Give again, unchanged, the line that contains "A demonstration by" together with every line that follows it until the entries end.

(Recorded data)
══════

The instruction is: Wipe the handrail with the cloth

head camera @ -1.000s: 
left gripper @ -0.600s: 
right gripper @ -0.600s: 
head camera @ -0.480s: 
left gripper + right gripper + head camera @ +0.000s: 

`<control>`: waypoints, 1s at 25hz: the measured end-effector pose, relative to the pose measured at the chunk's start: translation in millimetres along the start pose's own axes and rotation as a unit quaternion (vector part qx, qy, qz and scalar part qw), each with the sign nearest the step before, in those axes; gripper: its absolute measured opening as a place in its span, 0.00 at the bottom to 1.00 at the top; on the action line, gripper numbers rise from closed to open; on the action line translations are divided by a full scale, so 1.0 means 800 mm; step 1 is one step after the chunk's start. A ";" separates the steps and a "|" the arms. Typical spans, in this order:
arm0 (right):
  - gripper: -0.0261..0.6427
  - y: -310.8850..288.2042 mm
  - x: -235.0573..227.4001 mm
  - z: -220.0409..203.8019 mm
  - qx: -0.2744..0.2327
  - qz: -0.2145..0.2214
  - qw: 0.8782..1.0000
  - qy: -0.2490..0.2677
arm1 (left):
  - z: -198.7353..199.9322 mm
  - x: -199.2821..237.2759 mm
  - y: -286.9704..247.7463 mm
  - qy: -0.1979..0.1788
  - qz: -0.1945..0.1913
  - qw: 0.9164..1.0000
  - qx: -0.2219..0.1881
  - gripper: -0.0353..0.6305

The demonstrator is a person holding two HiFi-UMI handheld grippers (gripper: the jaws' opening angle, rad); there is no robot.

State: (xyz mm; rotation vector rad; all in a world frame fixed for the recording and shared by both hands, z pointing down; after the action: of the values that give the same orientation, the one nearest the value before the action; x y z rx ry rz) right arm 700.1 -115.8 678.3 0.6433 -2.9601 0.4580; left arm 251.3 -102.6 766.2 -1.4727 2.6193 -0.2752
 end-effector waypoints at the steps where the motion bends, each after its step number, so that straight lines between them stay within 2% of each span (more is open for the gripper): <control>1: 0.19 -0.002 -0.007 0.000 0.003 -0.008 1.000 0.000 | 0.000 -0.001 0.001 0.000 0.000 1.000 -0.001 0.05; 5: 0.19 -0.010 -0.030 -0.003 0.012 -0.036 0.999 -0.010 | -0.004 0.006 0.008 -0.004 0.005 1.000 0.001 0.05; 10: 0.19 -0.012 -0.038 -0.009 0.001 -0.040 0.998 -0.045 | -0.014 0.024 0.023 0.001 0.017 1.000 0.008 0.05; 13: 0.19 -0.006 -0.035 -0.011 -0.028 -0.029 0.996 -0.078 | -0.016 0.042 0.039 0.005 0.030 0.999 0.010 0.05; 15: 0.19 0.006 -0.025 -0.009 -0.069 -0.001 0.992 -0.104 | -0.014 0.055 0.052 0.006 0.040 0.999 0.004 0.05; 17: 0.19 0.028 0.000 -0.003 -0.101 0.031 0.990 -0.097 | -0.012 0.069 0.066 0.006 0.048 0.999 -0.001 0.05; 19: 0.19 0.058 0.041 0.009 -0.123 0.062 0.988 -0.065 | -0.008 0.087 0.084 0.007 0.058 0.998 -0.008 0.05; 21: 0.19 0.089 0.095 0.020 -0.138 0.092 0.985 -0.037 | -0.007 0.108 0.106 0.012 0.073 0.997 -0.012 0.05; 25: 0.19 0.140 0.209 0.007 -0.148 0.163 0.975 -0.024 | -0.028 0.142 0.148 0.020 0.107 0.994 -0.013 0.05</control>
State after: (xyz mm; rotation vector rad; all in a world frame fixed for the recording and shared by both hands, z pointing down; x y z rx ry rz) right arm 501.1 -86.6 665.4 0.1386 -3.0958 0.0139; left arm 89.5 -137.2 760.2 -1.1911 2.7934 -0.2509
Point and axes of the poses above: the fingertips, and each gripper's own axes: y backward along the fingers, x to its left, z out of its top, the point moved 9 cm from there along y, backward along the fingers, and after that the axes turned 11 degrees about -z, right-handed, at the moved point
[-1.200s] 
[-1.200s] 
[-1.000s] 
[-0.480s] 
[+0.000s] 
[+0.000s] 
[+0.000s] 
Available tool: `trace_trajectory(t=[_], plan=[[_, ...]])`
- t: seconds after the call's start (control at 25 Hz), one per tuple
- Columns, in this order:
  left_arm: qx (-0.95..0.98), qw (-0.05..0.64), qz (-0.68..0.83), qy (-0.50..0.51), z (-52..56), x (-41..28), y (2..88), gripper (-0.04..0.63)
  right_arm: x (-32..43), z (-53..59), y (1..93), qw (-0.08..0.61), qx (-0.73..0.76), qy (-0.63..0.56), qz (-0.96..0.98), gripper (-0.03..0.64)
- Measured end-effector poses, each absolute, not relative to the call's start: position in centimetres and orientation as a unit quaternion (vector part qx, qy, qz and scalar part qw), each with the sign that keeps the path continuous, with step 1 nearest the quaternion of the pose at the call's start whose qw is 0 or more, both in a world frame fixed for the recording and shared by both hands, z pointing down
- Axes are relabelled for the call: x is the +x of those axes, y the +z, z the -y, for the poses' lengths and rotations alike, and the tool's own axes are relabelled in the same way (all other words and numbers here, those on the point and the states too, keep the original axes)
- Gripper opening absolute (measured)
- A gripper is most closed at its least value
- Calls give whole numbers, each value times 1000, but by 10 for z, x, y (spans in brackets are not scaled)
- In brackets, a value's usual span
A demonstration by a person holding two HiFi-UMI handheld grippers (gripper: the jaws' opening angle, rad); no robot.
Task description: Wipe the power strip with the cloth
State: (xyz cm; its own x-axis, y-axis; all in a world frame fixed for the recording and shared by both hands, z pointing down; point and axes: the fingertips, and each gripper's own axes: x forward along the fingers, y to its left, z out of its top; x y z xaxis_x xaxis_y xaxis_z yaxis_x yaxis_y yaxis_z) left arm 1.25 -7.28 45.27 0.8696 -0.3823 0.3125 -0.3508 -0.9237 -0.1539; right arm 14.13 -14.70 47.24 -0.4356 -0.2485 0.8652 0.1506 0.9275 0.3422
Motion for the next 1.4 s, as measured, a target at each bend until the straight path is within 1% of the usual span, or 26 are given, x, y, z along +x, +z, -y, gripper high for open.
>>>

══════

### Solution to the problem
A demonstration by a person holding two HiFi-UMI handheld grippers (gripper: the jaws' opening angle, rad); no robot.
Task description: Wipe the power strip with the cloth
State: (xyz cm; its own x-axis, y-axis; all in a world frame fixed for the recording and shared by both hands, z pointing down; point and axes: the fingertips, and each gripper's own axes: x forward along the fingers, y to its left, z out of its top; x y z xaxis_x xaxis_y xaxis_z yaxis_x yaxis_y yaxis_z) left arm 1.25 -7.28 45.27 0.8696 -0.3823 0.3125 -0.3508 -0.9237 -0.1539; right arm 14.13 -14.70 47.24 -0.4356 -0.2485 0.8652 0.1506 0.9275 0.3422
Motion for the next 1.4 s, as measured, a target at each bend until the straight path is within 1% of the usual span, or 26 are given, x, y, z along +x, +z, -y, gripper high for open.
>>>

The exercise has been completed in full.